Les réactions des syndicats sur le contenu des ordonnances
Pour Alexandre Saubot, président du pôle social du Medef, "cette réforme ouvre la France aux investisseurs étrangers".
© Jean Chiscano

Force Ouvrière

Le syndicat Force Ouvrière (FO) a, pour l'instant, une réaction mitigé. Il salue l'évolution sur "certains points clefs" qui ont été permises grâce aux semaines de concertation. Sont notamment visés par FO : "La place de la branche dans l’articulation des niveaux de négociation, l’obtention d’une augmentation de l’indemnité légale de licenciement ou la liberté de désigner le délégué syndical."

Toutefois, des désaccords persistent notamment "en matière de prud’hommes, de droit à l’erreur en matière de motifs de licenciement ou de conditions relatives aux institutions représentatives du personnel". Le syndicat précise "faire une analyse approfondie des textes".

CFE-CGC

Ce projet de réforme complet proposé par le gouvernement n'apporte "pas beaucoup de surprise […] et confirme nos craintes", a déclaré François Hommeril, président confédéral de la CFE-CGC, au micro de Franceinfo. Pour le syndicat des cadres ce projet "ne favorise en rien l'emploi. C'est un projet de flexibilisation du marché du travail et de précarisation des conditions dans lesquelles les salariés travaillent", a-t-il encore précisé.

Medef

Le Medef parle d'un "début de réforme intéressant" mettant en place "un droit du travail plus en phase avec la réalité quotidienne des entreprises". Le syndicat précise que cette réforme permettra aux entreprises d'êtres plus en phase au niveau mondial. Alexandre Saubot, président du pôle social du Medef, a déclaré au micro de Franceinfo que "cette réforme ouvre la France aux investisseurs étrangers".

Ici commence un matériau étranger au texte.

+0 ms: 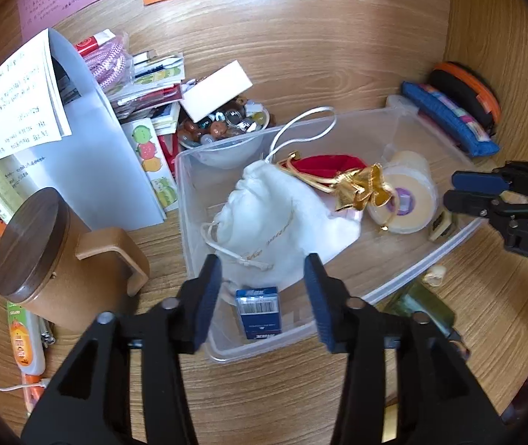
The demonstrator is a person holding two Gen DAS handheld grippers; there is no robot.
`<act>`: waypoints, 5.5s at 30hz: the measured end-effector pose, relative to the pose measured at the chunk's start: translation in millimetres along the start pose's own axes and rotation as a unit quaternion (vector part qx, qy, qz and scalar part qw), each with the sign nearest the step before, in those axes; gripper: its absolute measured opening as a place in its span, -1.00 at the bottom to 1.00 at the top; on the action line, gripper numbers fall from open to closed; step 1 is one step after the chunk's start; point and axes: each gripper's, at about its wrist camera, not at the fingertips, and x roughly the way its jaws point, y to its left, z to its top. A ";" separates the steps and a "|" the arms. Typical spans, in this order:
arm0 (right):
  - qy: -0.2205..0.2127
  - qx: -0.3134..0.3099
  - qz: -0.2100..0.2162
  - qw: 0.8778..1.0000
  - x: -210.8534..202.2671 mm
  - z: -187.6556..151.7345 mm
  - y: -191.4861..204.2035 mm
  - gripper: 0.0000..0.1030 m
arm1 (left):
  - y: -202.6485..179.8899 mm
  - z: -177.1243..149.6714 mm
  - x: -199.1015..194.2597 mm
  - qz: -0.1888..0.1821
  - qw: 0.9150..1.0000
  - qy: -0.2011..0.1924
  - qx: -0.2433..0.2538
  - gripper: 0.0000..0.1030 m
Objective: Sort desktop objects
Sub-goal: 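Lower both into the box, opening the left gripper while the right releases the block, then move the left gripper to the yellow sunscreen tube while the right approaches the green bottle, then grasp the sunscreen tube with the left gripper while the right grasps the green bottle, then lift the sunscreen tube and green bottle off the desk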
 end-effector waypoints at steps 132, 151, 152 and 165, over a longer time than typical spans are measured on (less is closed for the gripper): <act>0.011 -0.061 0.064 0.996 20.8 -58.5 97.5 -0.25 | -13.5 -108.2 -20.6 0.048 0.993 0.034 -0.100 0.17; -0.043 -0.038 0.082 0.995 -28.2 -53.7 85.1 -0.25 | 24.3 -130.2 -48.5 0.021 0.987 0.029 -0.158 -0.32; -0.042 -0.039 0.082 0.995 -28.9 -55.1 84.4 -0.25 | 26.5 -129.3 -46.6 0.020 0.986 0.032 -0.162 -0.32; -0.037 -0.041 0.088 0.995 -26.1 -58.9 83.6 -0.25 | 37.1 -95.7 -10.5 0.050 0.988 0.053 -0.134 -0.07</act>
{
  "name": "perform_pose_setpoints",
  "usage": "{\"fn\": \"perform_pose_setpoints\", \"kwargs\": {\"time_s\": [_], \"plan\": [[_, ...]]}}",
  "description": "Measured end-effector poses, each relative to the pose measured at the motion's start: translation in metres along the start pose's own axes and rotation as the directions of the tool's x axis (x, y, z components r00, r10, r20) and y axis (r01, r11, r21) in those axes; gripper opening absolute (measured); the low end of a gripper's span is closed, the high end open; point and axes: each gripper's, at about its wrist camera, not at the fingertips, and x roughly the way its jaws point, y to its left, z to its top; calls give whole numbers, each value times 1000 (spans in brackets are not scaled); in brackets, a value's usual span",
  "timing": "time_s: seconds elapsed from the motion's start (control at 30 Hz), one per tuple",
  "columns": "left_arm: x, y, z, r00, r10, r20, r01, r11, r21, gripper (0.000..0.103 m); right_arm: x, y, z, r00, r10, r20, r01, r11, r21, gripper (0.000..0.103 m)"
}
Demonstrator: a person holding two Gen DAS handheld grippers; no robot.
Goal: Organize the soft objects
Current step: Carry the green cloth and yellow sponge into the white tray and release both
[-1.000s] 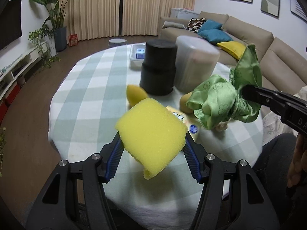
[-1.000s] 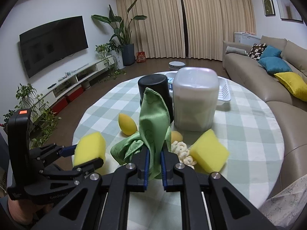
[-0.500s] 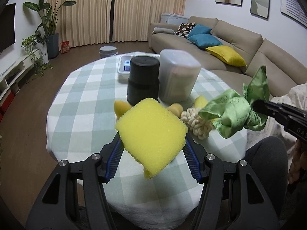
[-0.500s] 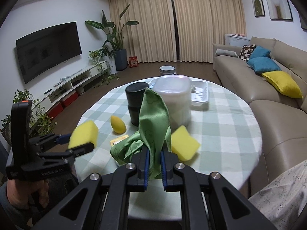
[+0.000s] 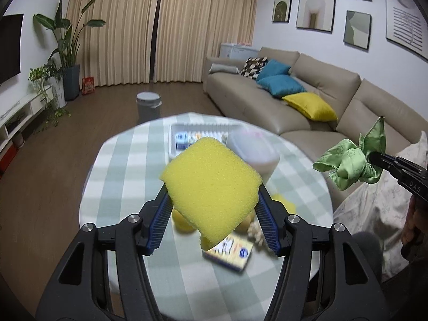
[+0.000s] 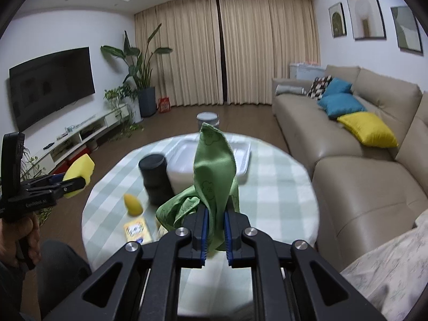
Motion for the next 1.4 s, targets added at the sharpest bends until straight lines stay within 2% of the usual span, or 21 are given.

Pour le Medef, si "l’augmentation des indemnités légales de licenciement n’est pas un signal pertinent pour les entreprises" il faut tout de même "saluer la mise en place d’un plafond concernant les dommages et intérêts prud’hommaux". Le Medef regrette aussi que "les ordonnances n’ouvrent pas la capacité d’un dialogue simple dans les entreprises entre 50 et 300 salariés". Le syndicat précise rester vigilent quant à la mise en œuvre de cette réforme.

CFDT

La CFDT se félicite d'avoir "obtenu quelques avancées, comme l’augmentation des indemnités légales de licenciement de 25% ou la négociation de branche sur la qualité de l’emploi pour encadrer le recours aux contrats courts." Toutefois, le gouvernement  "a privilégié la flexibilité au détriment de la justice sociale", selon le syndicat. Le syndicat déplore aussi que "le pouvoir unilatéral des employeurs [soit] renforcé dans les plus petites entreprises" et que "la présence de représentants des salariés dans les Conseils d’administration ne [soit] pas généralisée à toutes les grandes entreprises."